Выбрать главу

Впрочем, говорят, что осел, груженый золотом, откроет любые, сколь угодно крепко запертые ворота… Проверим. Да и немного вдохновения не помешает.

Франц Иосифович сегодня был в ударе. Если бы он представил рассказанную им историю с театральных подмостков, успех, наверное, у католической публики был бы оглушительный. Как же: молоденькая девушка, воспитанная своей матерью в истинно католической вере, после ее смерти терпит побои и издевательства отца, принадлежащего к московитской ортодоксальной церкви, который понуждает ее отречься от католицизма! А уж о браке с католиком и слышать даже не хочет! Что же тут делать влюбленным? Пришлось бежать из Минска сюда, подальше от преследований сурового родителя.

Этот рассказ имел немалый успех и у ксендза, но, надо думать, не столько в силу актерских талантов Речницкого, сколько в силу того, что был подкреплен двумя «беленькими» – бумажками с портретом императрицы Екатерины II. Поэтому и оглашение ксендз согласился сделать всего одно, в ближайший выходной, и пост перед исповедью установил длиной не в обычную неделю, а всего в три дня…

В гостинице, когда Речницкий похвастался возлюбленной своими успехами, Ева засомневалась:

– А стоит ли мне записываться в метрическую книгу своим именем? Сразу же станет ясно, кто я такая!

– Вовсе нет! – успокаивал ее Франц, обнимая, и гладя чудесные, чуть вьющиеся темные волосы девушки. – Одних лишь родов Потоцких, располагающих правами на герб Пилава, насчитывается, пожалуй, больше десятка. А сколько еще однофамильцев с иными гербами! Шелига, Янина, Любич, Порай… А сколько безгербовых шляхтичей Потоцких! Если же начать считать всех Потоцких, не принадлежащих к шляхетскому сословию, то таких наберутся многие тысячи!
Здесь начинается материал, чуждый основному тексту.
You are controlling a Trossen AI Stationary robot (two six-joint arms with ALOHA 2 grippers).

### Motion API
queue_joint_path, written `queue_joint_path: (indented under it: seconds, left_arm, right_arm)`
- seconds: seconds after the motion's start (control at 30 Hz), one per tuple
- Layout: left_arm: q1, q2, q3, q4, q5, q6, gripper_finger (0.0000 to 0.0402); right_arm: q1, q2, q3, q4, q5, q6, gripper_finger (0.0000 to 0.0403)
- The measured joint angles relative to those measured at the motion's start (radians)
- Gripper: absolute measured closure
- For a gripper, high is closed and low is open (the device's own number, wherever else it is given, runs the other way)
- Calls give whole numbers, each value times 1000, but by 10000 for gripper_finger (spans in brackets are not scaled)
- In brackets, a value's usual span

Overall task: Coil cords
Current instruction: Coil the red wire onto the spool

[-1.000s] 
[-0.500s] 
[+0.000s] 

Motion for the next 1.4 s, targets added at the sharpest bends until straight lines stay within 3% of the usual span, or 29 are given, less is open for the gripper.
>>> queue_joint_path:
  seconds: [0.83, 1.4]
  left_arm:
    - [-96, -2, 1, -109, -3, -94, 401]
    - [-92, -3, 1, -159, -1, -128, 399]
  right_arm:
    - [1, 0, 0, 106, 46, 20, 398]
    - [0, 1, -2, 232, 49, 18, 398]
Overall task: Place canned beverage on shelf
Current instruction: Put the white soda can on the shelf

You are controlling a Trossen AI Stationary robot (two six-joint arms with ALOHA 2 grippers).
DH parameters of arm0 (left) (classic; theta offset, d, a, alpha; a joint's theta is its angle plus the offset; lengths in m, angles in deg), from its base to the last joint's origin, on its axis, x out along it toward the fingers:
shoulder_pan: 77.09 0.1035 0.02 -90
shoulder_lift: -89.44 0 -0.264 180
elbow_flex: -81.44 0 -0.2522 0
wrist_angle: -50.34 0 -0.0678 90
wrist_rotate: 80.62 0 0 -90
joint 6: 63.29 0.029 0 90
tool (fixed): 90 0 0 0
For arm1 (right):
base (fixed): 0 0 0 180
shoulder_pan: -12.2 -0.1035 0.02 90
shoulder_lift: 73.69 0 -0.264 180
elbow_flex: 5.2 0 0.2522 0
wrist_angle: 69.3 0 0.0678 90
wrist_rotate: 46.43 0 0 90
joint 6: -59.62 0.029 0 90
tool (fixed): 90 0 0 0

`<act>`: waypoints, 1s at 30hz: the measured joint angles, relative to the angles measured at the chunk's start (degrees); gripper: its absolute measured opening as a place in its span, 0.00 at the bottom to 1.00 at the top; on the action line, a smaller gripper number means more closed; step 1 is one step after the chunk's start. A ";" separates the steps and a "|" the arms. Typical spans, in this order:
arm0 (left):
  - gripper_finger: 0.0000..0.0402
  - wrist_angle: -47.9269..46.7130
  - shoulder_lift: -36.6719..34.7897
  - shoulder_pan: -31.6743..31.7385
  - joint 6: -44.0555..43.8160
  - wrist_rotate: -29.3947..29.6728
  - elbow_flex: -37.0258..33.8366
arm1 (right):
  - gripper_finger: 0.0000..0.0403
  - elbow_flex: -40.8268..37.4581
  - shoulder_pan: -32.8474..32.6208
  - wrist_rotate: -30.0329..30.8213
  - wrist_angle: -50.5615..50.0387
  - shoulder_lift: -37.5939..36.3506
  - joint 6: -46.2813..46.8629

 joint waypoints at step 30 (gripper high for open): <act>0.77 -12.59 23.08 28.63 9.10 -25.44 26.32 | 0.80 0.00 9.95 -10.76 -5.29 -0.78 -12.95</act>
Про себя же лесничий думал несколько иначе: «Все это так… Но только до того момента, как слух о беглой графине Потоцкой не распространится по здешним местам. Тогда ни одного ксендза за горы златые не уговоришь венчать Потоцкую, пока он не убедится, что это не та Потоцкая. Одна надежда – на родовую графскую спесь. Не станут они болтать на всех углах о том, какой понесла урон их фамильная честь…»

До венчания пришлось решить массу проблем.

– Радость моя, – Францу очень не хотелось огорчать любимую, но выхода не было. – Как мне ни жаль, но с твоей Ласточкой придется расстаться теперь же. Да и с украшениями – тоже. Мы уже достаточно наследили и еще наследим, но надо, чтобы все наши следы остались только здесь, в Белостоке, и более нигде.

При прощании с кобылкой Ева не смогла сдержать слез, но быстро взяла себя в руки. Речницкий отвел Ласточку к барышнику, с которым сговорился загодя.

– Кобыла-трехлетка, чистокровная, английской верховой породы, кличут Ласточка, – пояснил Франц Иванович.

– Краденая? – спокойно уточнил жид-барышник (а иных тут и не водилось).

– Можно сказать и так, – кивнул бывший лесничий. – Искать ее точно будут.

– Та не лякайтеся, хаспадин, – улыбнулся жид, – чи мы дело не знаемо? – тут, заметив, как невольно скривился клиент, он перешел со своего жуткого жаргона на почти чистый литературный русский. – Сделаем новенькую родословную, сменим имя, да и продадим подалее от здешних краев.

Сговорились за четверть цены, и от барышника Речницкий направил свои стопы в ювелирную лавку, где повторился весьма схожий диалог с таким же хитрованом-жидом – только вместо родословной речь зашла о перестановке камней и переделке драгоценностей. Евины украшения так же ушли за бесценок, однако и эти деньги показались бы богатством не только какому-нибудь поденщику, но и вполне устроенному мастеровому.

Немалое беспокойство внушала Францу Ивановичу предстоящая перед венчанием исповедь. У него самого с Богом были сложные отношения, а еще более сложные – с церковью Его, но вот за свою нареченную он опасался. В магнатских семьях частенько воспитывали из девушек ревностных католичек. Посему за разговор Речницкий взялся с осторожностью:

– Послушай, милая, у нас впереди исповедь…

– Боишься, не скажу ли лишнего? – бесцеремонно прервала его Ева, озорно стрельнув своими темными глазами. – Браки совершаются на небесах, и в наши отношения с Господом я не собираюсь впутывать ксендза. А коли ты, муж мой перед Богом, – она с притворной скромностью потупила глазки, – считаешь, что мы беглецы из Минска, спасающиеся от родительского гонения на католическую веру, то я, жена твоя, должна свято в это верить.